You see it's a matter of people getting dragged into politics ( that only keeps some idiot in office ) when the bickering escalates out of control . (THE) people could have resolved any of the issues readily without the help of politicians dragging " government into it " On the other hand I find it as equally repulsive when certain few religious leaders attempt to influence government policy that affects all Americans and not only their camp . 
There is something lost since I was a kid . Back then it was like this -
You don't want to pray ? Keep your mouth shut while we do . You don't like they way this country is ? Go home . You want things and money ? Go to work . Your a kid , you don't know anything yet . Sit down and shut up .


----------



## Militant_Tiger (Feb 23, 2004)

> BTW ... The NRA exists because folks are attempting to take away the very right James Madison transcribed into perpituity.

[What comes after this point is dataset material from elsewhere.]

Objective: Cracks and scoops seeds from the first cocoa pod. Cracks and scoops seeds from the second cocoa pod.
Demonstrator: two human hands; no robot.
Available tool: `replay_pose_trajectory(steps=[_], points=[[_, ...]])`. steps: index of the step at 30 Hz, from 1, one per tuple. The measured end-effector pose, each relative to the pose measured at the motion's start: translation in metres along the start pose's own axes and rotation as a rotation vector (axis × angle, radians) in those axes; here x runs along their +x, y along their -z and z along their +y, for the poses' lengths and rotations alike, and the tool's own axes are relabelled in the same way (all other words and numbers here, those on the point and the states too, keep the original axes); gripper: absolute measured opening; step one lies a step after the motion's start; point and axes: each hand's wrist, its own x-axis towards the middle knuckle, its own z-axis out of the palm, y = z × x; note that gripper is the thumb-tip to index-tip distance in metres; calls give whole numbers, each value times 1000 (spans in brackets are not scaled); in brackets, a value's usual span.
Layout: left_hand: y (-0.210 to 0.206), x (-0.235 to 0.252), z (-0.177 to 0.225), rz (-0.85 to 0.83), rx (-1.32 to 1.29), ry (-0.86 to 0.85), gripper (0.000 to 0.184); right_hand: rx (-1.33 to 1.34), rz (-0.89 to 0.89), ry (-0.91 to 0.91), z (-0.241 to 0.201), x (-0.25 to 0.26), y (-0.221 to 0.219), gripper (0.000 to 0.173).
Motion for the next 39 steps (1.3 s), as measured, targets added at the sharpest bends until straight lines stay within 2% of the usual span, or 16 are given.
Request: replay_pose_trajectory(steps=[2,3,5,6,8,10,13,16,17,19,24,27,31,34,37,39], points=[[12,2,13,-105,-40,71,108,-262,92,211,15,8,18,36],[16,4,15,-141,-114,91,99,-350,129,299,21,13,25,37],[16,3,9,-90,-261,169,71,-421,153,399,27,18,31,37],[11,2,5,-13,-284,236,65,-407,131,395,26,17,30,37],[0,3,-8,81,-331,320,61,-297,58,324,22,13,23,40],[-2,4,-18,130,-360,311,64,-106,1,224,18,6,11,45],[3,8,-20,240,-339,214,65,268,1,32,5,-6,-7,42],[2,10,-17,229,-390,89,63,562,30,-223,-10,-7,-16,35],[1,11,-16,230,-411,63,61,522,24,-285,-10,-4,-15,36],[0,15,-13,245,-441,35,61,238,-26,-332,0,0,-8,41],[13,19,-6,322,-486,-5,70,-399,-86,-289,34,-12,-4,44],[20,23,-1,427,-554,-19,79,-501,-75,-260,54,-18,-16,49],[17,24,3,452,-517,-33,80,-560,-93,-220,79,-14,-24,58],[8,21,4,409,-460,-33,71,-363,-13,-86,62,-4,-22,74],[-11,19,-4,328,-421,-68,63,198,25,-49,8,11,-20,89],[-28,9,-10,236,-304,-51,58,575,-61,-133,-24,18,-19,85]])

You seem to have stood that one on it's head as well ...


Precisely my point. There are also people who are trying their damndest to involve religion in the government as much as possible. The first amendment, like the second, is worthless unless people are willing to back it up.



> Arrange so that people who pray report to a " home room " for the morning prayer and attendance activities . Those who don't wish to pray report to another or several alternate rooms . After that everyone goes about the business of learning . What could be more f-----g simple than that , and why do these scholarly a--h---s not get it ?


Because it is a hell of a lot easier to tell people to pray at home, and keep the state as far away from religion as possible. Prayer has no relation to schooling and should not be included in any form.


----------



## atec (Jan 29, 2006)

So what do you say to those people who wish for the Bible to be taught in school as an historic document ?


----------



## Militant_Tiger (Feb 23, 2004)

The historical accuracy of the Bible is questionable, so I would be against it on that level.

If it was to be done however, those persons would have to be willing to allow the Quran and the Torah, etc. to be taught in school as well under for the same reason.


----------



## Gun Owner (Sep 9, 2005)

I was in school in the not so distant past...

We recited the pledge, then had 30 seconds of silence. Not coming from a religious home, I never once thought that I needed to pray during that 30 seconds. I just sat there quietly thinkin about stuff that 8 yr olds think about.

Seems to me it was just fine the way it was.


----------



## Militant_Tiger (Feb 23, 2004)

Come to think of it, I believe it was that way in my elementary school days as well. I don't take any offense to such a thing.


----------



## atec (Jan 29, 2006)

All these things would be fine . To teach the aspects of every religion would broaden ones learning experience immensely . It is the difficulty finding middle ground with these extremists on both sides of the fence . I think they are more worried about the other getting one over on them and how it would look in the press .I'm afraid there will never be compromise . Look at the rest of the world as an example .


----------



## Militant_Tiger (Feb 23, 2004)

It is indeed impossible to maintain a balance, especially with so many religions in the world. As such it is not only easier but safer to keep religion as a whole out of the public school system.


----------



## atec (Jan 29, 2006)

I gotta go bed now . :roll:


----------



## DecoyDummy (May 25, 2005)

MT Wrote:

Precisely my point. There are also people who are trying their damndest to involve religion in the government as much as possible. The first amendment, like the second, is worthless unless people are willing to back it up.

-------------------------------------------------------------------------------------

I'm glad you see that as "Pecisely Your point" ... because in my mind that makes you appear Dislexic. There is nothing in the Constitution referring to Religion or it's Effects in Government ... Only about Government Affecting Society by Imposing Religion or Restricting Religion on Society.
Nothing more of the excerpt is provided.